Your MS in Clinical Research Management starts here

A Master of Science in Clinical Research Management prepares you to play a leadership role in the development of new drugs, devices and therapies. This specialized graduate degree program combines biomedical science, regulatory knowledge and practical skills in order to give you a strong foundation for a career in clinical research.

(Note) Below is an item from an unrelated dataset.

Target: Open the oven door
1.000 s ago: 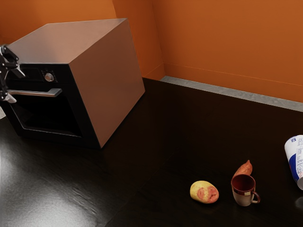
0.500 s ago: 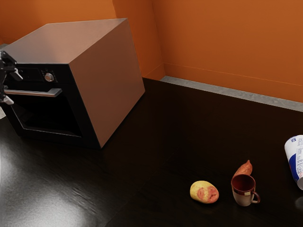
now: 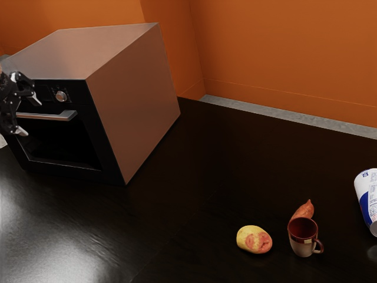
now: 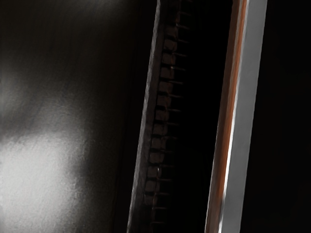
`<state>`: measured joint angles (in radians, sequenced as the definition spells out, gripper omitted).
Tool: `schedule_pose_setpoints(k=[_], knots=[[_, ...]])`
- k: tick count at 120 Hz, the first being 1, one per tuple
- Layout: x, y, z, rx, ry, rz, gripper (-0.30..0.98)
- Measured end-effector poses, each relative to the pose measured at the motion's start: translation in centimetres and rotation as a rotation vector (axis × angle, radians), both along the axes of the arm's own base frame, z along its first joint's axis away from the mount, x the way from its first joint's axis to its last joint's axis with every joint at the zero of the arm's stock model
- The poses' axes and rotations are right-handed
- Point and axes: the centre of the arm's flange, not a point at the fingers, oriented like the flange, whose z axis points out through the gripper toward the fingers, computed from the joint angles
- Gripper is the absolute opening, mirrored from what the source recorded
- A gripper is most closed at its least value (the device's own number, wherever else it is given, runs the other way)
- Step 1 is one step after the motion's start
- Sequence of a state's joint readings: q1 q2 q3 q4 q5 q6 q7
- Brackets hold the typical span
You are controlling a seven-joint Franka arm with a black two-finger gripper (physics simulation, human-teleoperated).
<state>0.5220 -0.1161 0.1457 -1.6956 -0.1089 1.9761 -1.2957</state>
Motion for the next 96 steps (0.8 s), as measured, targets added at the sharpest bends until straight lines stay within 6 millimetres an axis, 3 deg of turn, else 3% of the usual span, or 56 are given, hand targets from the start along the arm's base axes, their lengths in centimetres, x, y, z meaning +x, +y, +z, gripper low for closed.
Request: schedule_pose_setpoints(k=[11, 74, 96], knots=[[0.0, 0.1, -1.4, -0.016, 0.004, -0.008, 0.69], [0.5, 0.4, -4.8, -0.031, 0.016, -0.045, 0.69], [-1.6, -0.9, -5.7, -0.043, 0.012, -0.050, 0.69]])
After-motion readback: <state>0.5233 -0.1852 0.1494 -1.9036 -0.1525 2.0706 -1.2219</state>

Through this program, you gain expertise in topics such as:

• Foundational knowledge and basics of biomedical sciences
• Federal regulations, including the Code of Federal Regulations and Good Clinical Practice standards
• Ethical issues in research, including patient protections and informed consent
• Administrative and medical writing skills required to manage clinical trials
• Hands-on experience through either an internship practicum or a capstone project

UNT Health designed the MS program in Clinical Research Management in order to be flexible, with both on-campus and online tracks. You can complete the degree in about 18 months of full-time enrollment, with two start times each year (e.g. summer and fall).

Ideal candidates for the MS in clinical research

This graduate degree is ideal if you:

• Already work in healthcare, pharmaceuticals or life sciences and want to advance into leadership roles
• Have a background in biology, biomedical sciences, chemistry, nursing, pharmacy or another science-related field and want to move into clinical research
• Are seeking a career that blends science with clinical research, regulatory affairs and patient safety
• Value the opportunity to contribute to advancing medical discoveries that improve public health

UNT Health designed the program for professionals who want to make an impact in a rapidly growing field, whether they are entering clinical research for the first time or enhancing their existing career.

Apply today in order to take the first step toward becoming a leader in clinical research management.

An MS in clinical research equips you with the specialized skills needed in order to oversee and manage every stage of a clinical trial. The program blends biomedical science, regulation and leadership training so when you graduate you are ready to excel in a competitive industry.

Core technical skills

You gain advanced knowledge in the areas that drive modern clinical research such as:

• Biomedical science: Study foundational concepts across biomedical disciplines to build a strong understanding of the fundamentals of clinical research.
• Regulatory compliance: Master the Code of Federal Regulations and Good Clinical Practice standards.
• Ethical decision-making: Learn to navigate patient rights, informed consent and bioethics.
• Medical writing: Develop clear, accurate reports and documents that meet regulatory standards.
• Data management: Collect, organize and analyze data to ensure accuracy and reliability.

Leadership and management skills

Beyond technical expertise, the program prepares you for supervisory and decision-making roles by building:

• Communication skills for working with researchers, physicians, regulatory agencies and patients
• Problem-solving abilities to address challenges in trial design, compliance and patient safety
• Team collaboration to succeed in clinical, academic and corporate environments

Hands-on experience

You also gain practical experience through either a six-to-12-month internship practicum in clinical research or an online capstone project designed to demonstrate mastery of program knowledge with hands-on training.

This combination of technical and leadership skills ensures you are prepared to manage clinical research studies that meet the highest standards of safety, ethics and efficiency.

Apply today in order to begin developing the skills that set you apart in clinical research management.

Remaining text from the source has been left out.